Reproduce the whole listing below exactly.

• • • •

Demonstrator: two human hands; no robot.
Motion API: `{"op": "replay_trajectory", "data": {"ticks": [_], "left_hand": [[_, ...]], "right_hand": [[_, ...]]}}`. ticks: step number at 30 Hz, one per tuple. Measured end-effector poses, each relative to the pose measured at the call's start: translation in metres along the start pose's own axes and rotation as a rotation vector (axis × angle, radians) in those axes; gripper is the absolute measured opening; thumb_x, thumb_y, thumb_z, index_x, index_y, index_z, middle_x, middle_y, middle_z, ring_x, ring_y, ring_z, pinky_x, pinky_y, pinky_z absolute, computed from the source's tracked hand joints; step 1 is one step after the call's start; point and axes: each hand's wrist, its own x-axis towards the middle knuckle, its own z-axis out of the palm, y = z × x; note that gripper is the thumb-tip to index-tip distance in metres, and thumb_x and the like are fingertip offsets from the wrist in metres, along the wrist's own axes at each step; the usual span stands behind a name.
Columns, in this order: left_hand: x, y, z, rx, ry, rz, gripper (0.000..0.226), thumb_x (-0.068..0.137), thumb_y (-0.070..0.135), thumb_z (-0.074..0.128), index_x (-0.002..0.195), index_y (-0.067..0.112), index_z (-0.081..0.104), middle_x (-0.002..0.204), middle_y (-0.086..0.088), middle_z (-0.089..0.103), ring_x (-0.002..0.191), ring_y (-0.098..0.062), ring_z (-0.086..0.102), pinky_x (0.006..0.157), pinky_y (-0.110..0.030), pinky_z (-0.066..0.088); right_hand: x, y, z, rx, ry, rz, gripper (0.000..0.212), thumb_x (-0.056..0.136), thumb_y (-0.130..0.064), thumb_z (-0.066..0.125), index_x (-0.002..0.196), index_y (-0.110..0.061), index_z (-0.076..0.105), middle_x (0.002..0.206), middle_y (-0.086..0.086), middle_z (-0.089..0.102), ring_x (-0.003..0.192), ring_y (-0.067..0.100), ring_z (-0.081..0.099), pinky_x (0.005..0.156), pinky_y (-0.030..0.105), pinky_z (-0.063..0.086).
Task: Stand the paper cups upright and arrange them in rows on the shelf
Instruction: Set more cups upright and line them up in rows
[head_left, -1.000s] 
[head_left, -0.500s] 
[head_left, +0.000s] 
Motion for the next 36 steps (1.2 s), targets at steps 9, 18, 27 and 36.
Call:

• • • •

* Output *
Demonstrator: two human hands; no robot.
Motion API: `{"op": "replay_trajectory", "data": {"ticks": [_], "left_hand": [[_, ...]], "right_hand": [[_, ...]]}}`. ticks: step number at 30 Hz, one per tuple. Measured end-effector poses, each relative to the pose measured at the call's start: translation in metres along the start pose's own axes and rotation as a rotation vector (axis × angle, radians) in those axes; gripper is the absolute measured opening; thumb_x, thumb_y, thumb_z, index_x, index_y, index_z, middle_x, middle_y, middle_z, ring_x, ring_y, ring_z, pinky_x, pinky_y, pinky_z absolute, computed from the source's tracked hand joints; step 1 is one step after the call's start; point and axes: each hand's wrist, its own x-axis towards the middle knuckle, its own z-axis out of the palm, y = z × x; note that gripper is the thumb-tip to index-tip distance in metres, and thumb_x and the like are fingertip offsets from the wrist in metres, along the wrist's own axes at each step; the usual span stands behind a name.
Columns, in this order: left_hand: x, y, z, rx, ry, rz, gripper (0.000..0.226), thumb_x (-0.068..0.137), thumb_y (-0.070..0.135), thumb_z (-0.074..0.128), index_x (-0.002..0.195), index_y (-0.067..0.112), index_z (-0.081..0.104), middle_x (-0.002..0.204), middle_y (-0.086..0.088), middle_z (-0.089..0.103), ring_x (-0.002..0.191), ring_y (-0.098..0.062), ring_z (-0.086..0.102), pinky_x (0.006..0.157), pinky_y (-0.110..0.030), pinky_z (-0.066..0.088); right_hand: x, y, z, rx, ry, rz, gripper (0.000..0.212), thumb_x (-0.056..0.136), thumb_y (-0.130..0.064), thumb_z (-0.066..0.125), index_x (-0.002..0.196), index_y (-0.110..0.061), index_z (-0.076..0.105), middle_x (0.002..0.206), middle_y (-0.086..0.086), middle_z (-0.089..0.102), ring_x (-0.003..0.192), ring_y (-0.067..0.100), ring_z (-0.081..0.099), pinky_x (0.005..0.156), pinky_y (-0.030..0.105), pinky_z (-0.063..0.086).
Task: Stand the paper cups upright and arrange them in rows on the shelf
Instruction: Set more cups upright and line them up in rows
[head_left, -1.000s] 
[head_left, -0.500s] 
[head_left, +0.000s] 
Motion for the next 36 steps (1.2 s), targets at steps 9, 18, 27 and 36.
Call:

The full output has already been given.